MRIs were originally marked in the T2w reconstruction of the T2M sequence. All corresponding measurements were mapped to other sequences by table position and synchronization of image stacks. If the automatic matching failed, corrections to the mapping between sequences could be made manually. ROIs were always copied from the first sequence measured to all other corresponding sequences. Therefore, identical ROI shapes and sizes were ensured to match measurements between sequences as closely as possible. Mean and minimum transverse relaxation time (T2) values in each ROI were recorded.

To ensure data quality, incomplete data, studies of poor image quality and inconsistent data was rigorously sorted out.

In addition, the ROIs were marked by an independent reader. ROIs were drawn leaving a margin to the edge of each structure to avoid including other tissue. ROIs were made as large as possible to get a representative average value per region. ROIs were not placed in areas containing artifacts.

All measurements and the markings of the ROIs were reviewed by an expert reader (AMB) with 6 years of experience in reading prostate MRI. ROIs were however only redrawn if the desired prostate region was not accurately included, in order to test the suitability of the approach for an inexperienced reader.

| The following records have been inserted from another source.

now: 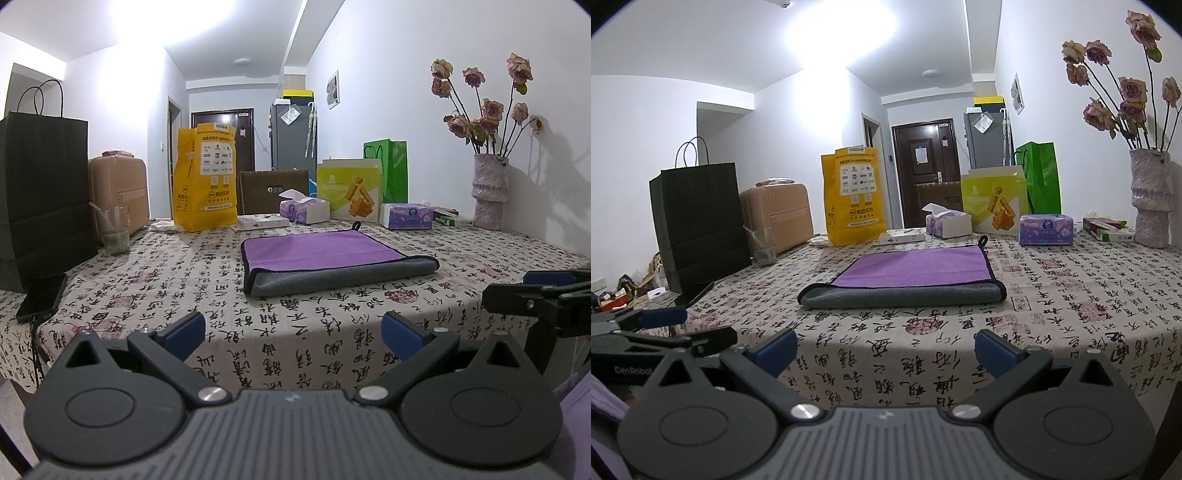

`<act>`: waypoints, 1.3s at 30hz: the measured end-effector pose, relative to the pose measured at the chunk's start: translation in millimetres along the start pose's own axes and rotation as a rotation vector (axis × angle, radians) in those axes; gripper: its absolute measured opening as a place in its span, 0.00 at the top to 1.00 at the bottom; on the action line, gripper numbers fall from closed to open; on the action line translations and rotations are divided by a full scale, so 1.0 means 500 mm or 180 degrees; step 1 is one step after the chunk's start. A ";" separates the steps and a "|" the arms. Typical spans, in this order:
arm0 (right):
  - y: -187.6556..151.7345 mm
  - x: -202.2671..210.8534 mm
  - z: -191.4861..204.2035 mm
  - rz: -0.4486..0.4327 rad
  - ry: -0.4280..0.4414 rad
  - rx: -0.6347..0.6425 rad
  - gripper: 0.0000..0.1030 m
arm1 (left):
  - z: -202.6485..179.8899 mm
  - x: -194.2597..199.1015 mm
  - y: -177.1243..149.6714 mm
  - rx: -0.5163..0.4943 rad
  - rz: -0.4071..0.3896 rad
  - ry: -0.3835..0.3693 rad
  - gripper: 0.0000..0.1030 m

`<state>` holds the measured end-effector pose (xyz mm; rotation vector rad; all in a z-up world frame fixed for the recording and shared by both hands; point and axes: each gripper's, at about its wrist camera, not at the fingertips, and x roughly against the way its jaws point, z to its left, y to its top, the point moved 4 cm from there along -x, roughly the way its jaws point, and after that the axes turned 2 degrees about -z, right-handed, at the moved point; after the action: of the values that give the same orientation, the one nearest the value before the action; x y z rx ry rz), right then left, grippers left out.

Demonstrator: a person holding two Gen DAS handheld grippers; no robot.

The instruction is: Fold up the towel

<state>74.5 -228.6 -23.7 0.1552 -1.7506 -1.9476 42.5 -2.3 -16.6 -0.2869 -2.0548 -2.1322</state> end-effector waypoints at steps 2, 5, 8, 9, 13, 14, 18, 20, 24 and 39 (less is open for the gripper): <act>0.000 0.000 0.000 0.0001 0.0003 0.0002 0.00 | 0.000 0.000 0.000 0.0001 0.0002 -0.0002 0.00; 0.000 0.000 -0.001 0.0003 0.0004 -0.0001 0.00 | 0.000 0.000 0.000 0.0000 0.0002 -0.0002 0.00; 0.000 0.000 0.000 0.0005 0.0005 -0.0001 0.00 | 0.000 0.000 0.000 -0.0001 0.0003 -0.0003 0.00; 0.001 0.000 -0.001 0.0007 0.0004 -0.0002 0.00 | 0.000 -0.001 0.000 -0.0001 0.0005 -0.0004 0.00; 0.002 0.002 -0.001 0.0001 -0.0006 -0.0001 0.00 | 0.000 -0.002 -0.001 -0.0011 0.0004 -0.0002 0.00; 0.003 0.001 -0.003 -0.0005 -0.0018 -0.0005 0.00 | 0.001 -0.004 0.000 -0.0017 0.0002 0.0008 0.00; 0.005 -0.008 -0.015 -0.0011 -0.0067 -0.0035 0.00 | 0.003 -0.020 0.005 -0.0084 -0.0031 0.0082 0.00; 0.006 -0.017 -0.020 -0.0035 -0.0096 -0.0024 0.00 | 0.003 -0.034 0.013 -0.0144 -0.0022 0.0095 0.00; 0.012 -0.039 -0.031 -0.0050 -0.0128 0.0026 0.00 | 0.006 -0.068 0.025 -0.0182 -0.0015 0.0148 0.00; 0.054 -0.192 -0.131 0.0129 -0.0264 0.0077 0.00 | 0.024 -0.243 0.069 0.0105 0.0276 0.0144 0.00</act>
<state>192.5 -246.0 -32.2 0.0475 -1.8165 -1.9298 168.9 6.9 -13.3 -0.3143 -2.0124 -2.0340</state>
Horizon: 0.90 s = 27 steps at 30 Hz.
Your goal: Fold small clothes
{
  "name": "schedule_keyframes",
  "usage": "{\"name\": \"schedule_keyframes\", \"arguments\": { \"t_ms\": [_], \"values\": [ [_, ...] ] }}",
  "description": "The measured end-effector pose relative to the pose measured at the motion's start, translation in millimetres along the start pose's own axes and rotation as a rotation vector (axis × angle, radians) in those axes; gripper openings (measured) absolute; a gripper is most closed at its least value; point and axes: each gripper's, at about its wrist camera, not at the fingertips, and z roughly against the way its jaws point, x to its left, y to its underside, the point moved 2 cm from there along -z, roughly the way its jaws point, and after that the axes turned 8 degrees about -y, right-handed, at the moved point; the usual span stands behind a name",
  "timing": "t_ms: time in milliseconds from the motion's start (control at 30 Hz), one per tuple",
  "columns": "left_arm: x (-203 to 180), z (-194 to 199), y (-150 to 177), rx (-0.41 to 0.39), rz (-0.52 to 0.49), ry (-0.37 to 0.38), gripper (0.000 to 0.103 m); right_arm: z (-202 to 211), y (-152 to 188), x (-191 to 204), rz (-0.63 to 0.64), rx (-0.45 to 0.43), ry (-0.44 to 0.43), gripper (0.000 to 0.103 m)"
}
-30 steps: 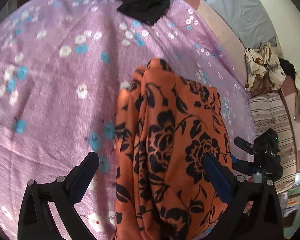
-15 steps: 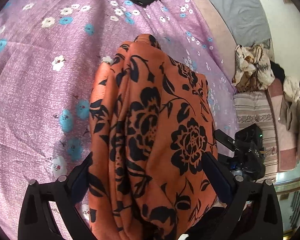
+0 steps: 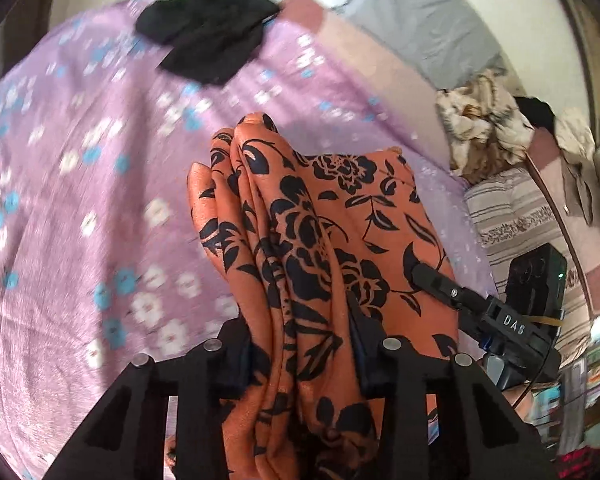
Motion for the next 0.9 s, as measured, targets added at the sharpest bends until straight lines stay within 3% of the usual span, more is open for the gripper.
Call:
{"name": "schedule_keyframes", "arguments": {
  "t_ms": [167,300,400,433,467,500,567,700,800,900],
  "values": [
    [-53,4,-1,-0.054,-0.039,0.054,0.04,61,-18,-20,-0.038,-0.141,-0.013,0.042],
    [-79,-24,11,-0.002,-0.085,0.031,0.04,82,-22,-41,-0.074,-0.159,0.027,0.042],
    [-84,-65,28,0.115,-0.117,-0.037,0.04,83,-23,-66,-0.113,-0.113,0.092,0.044],
    [-80,-87,37,0.184,-0.12,-0.09,0.041,78,-23,-81,-0.147,-0.062,0.113,0.045],
    [-74,-95,42,0.198,-0.12,-0.127,0.048,67,-22,-99,-0.209,0.004,0.15,0.048],
    [-71,-97,42,0.199,-0.105,-0.11,0.049,61,-19,-114,-0.263,0.044,0.195,0.057],
    [-65,-90,35,0.201,-0.074,-0.075,0.049,59,-20,-130,-0.357,0.072,0.181,0.059],
    [-60,-65,31,0.149,-0.061,-0.092,0.05,91,-29,-112,-0.312,-0.064,0.176,0.06],
    [-66,-44,39,0.088,-0.08,-0.102,0.061,116,-32,-91,-0.208,-0.201,0.133,0.06],
    [-78,-42,60,0.075,-0.148,-0.155,0.062,115,-30,-75,-0.136,-0.194,0.074,0.051]
  ]
}}
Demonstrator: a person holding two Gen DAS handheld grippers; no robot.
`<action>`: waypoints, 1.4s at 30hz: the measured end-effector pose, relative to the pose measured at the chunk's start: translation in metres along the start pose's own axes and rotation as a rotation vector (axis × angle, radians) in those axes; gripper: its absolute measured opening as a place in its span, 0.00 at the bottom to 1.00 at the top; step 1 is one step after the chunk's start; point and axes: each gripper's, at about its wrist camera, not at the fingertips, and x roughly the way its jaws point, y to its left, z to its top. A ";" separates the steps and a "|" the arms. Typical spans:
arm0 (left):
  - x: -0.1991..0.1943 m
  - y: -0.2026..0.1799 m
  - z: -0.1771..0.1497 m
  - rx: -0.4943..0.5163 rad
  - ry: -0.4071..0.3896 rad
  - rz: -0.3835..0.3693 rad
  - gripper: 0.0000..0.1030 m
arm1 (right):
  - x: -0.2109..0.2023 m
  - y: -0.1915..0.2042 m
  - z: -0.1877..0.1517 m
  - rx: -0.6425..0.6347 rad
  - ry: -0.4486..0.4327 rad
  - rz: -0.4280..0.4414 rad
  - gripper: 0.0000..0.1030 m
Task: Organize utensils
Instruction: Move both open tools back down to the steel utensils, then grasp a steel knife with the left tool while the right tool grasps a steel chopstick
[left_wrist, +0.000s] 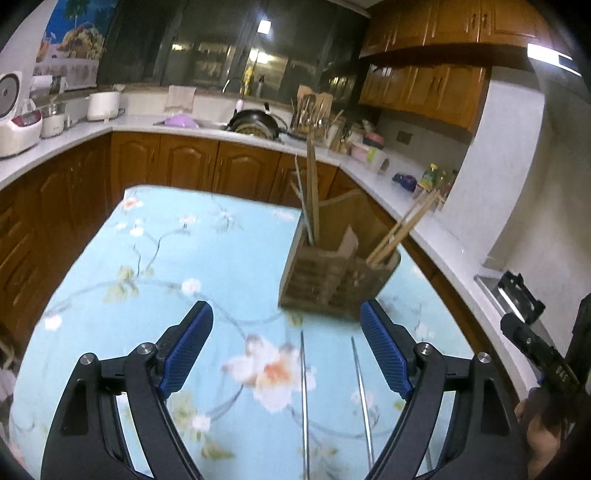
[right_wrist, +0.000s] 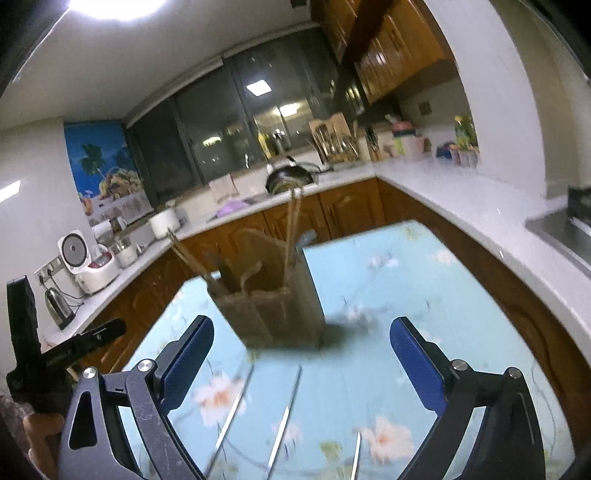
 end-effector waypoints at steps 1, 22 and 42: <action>-0.002 0.000 -0.005 0.000 0.008 0.004 0.81 | -0.002 -0.003 -0.007 0.009 0.017 -0.006 0.95; 0.026 -0.004 -0.066 0.019 0.189 0.029 0.81 | 0.009 -0.020 -0.070 0.019 0.194 -0.049 0.94; 0.094 0.002 -0.056 0.025 0.326 0.024 0.57 | 0.114 0.013 -0.062 -0.051 0.364 -0.012 0.40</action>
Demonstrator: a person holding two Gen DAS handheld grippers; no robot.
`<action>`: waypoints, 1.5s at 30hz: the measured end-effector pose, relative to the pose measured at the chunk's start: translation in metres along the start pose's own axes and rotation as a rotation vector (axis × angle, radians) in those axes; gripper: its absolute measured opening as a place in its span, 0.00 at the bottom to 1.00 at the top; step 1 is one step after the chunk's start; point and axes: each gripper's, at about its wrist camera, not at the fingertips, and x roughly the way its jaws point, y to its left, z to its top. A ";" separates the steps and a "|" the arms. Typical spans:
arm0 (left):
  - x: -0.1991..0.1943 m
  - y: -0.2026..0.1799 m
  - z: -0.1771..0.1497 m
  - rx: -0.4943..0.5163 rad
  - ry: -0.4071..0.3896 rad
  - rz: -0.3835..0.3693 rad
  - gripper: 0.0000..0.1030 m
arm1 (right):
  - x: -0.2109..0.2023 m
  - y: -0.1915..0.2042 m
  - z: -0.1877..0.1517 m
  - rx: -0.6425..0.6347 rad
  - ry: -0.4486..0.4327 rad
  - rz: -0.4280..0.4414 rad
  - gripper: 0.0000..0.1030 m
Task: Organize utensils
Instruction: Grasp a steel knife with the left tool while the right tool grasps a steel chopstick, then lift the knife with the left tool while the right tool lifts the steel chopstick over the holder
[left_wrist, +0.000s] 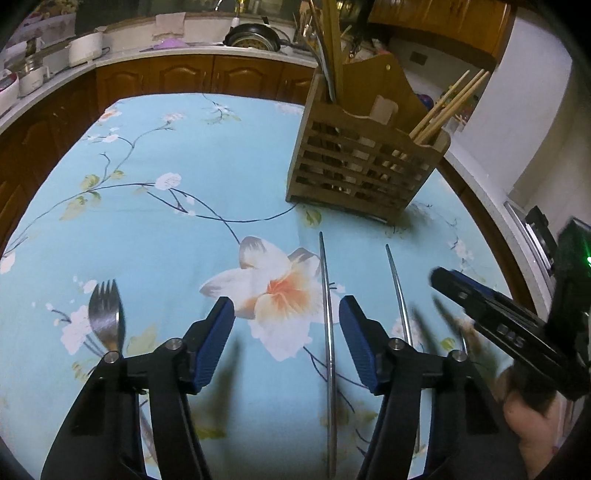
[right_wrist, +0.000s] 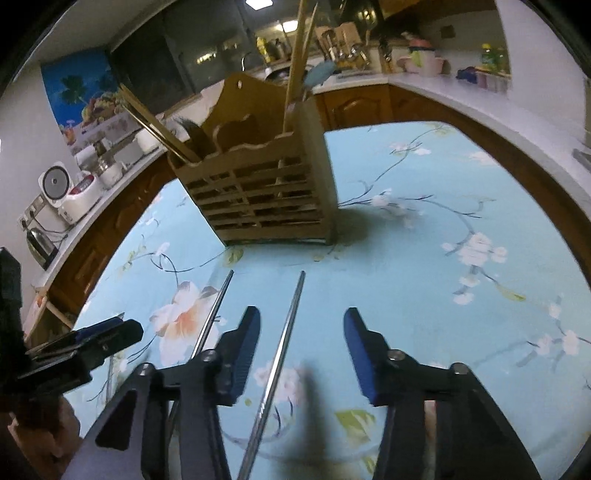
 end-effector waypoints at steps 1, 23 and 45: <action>0.003 0.000 0.001 0.001 0.007 -0.001 0.56 | 0.010 0.002 0.003 -0.003 0.019 0.000 0.34; 0.088 -0.044 0.041 0.180 0.138 0.038 0.35 | 0.032 -0.032 0.002 -0.018 0.136 -0.035 0.06; 0.011 -0.016 0.037 0.092 0.005 -0.079 0.04 | -0.004 -0.005 0.017 -0.017 0.026 0.040 0.04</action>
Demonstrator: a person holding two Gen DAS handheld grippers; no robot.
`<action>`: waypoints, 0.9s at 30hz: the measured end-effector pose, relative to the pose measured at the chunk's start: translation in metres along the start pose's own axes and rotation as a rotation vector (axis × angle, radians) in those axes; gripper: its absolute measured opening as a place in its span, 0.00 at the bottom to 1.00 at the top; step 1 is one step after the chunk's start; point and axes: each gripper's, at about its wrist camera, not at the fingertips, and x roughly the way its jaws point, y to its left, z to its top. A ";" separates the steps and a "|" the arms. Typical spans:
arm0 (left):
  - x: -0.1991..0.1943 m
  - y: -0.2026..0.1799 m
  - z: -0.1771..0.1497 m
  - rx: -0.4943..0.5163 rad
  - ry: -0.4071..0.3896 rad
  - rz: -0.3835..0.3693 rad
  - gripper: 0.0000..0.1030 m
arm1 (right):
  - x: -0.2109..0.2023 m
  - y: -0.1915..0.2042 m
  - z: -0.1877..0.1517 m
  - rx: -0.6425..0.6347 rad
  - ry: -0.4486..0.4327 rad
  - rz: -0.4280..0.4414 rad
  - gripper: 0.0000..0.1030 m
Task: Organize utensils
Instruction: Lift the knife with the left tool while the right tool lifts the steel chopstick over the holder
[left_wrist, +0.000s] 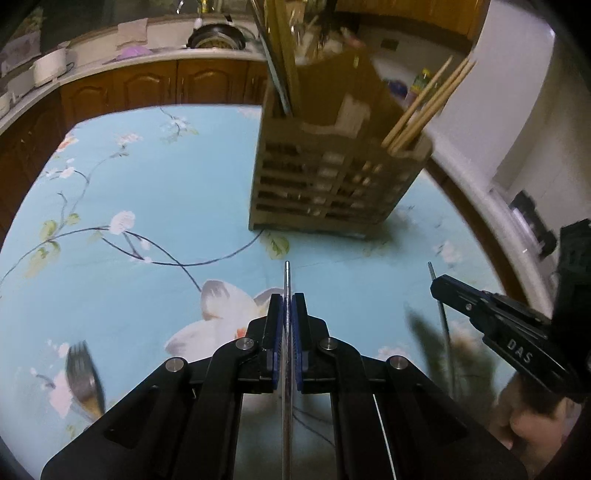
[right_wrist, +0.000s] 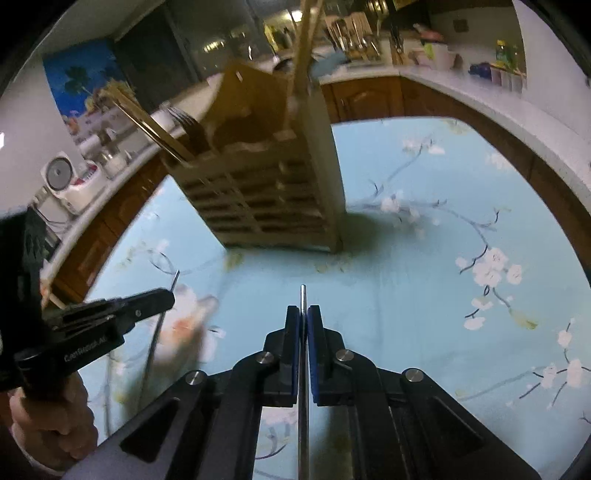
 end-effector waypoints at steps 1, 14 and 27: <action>-0.010 0.001 0.000 -0.006 -0.016 -0.009 0.04 | -0.007 0.002 0.002 0.000 -0.014 0.004 0.04; -0.109 -0.009 0.005 -0.007 -0.185 -0.079 0.04 | -0.092 0.024 0.022 -0.030 -0.204 0.043 0.04; -0.136 -0.016 0.012 0.013 -0.258 -0.078 0.04 | -0.125 0.035 0.039 -0.053 -0.303 0.054 0.04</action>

Statistical analysis was conducted using commercially available statistical software, including SPSS, version 21.0 (© 1989–2012, IBM, Armonk, NY, USA; MedCalc Software bv, Ostend, Belgium; RStudio, PBC, Boston, MA, USA). The normal distribution was determined using the Shapiro-Wilk test. Categorical variables are presented as percentages, continuous variables as mean ± standard deviation or median and interquartile ranges if the distribution is not normal. The non-parametric were assessed using the Mann-Whitney-U-test. To determine any correlation, the Spearman test was performed. A receiver operating characteristic (ROC) was used to identify the cut-off value that achieved the best balance between sensitivity and specificity. Using a linear mixed-effects model (LMM) fit by Restricted Maximum Likelihood (REML), we assessed the differences in transverse relaxation times (T2) between cancerous and healthy prostate tissues. The model included fixed effects for tissue type (cancerous vs. healthy) and random intercepts for subjects to account for inter-individual variability. P-values less than 0.05 were considered statistically significant.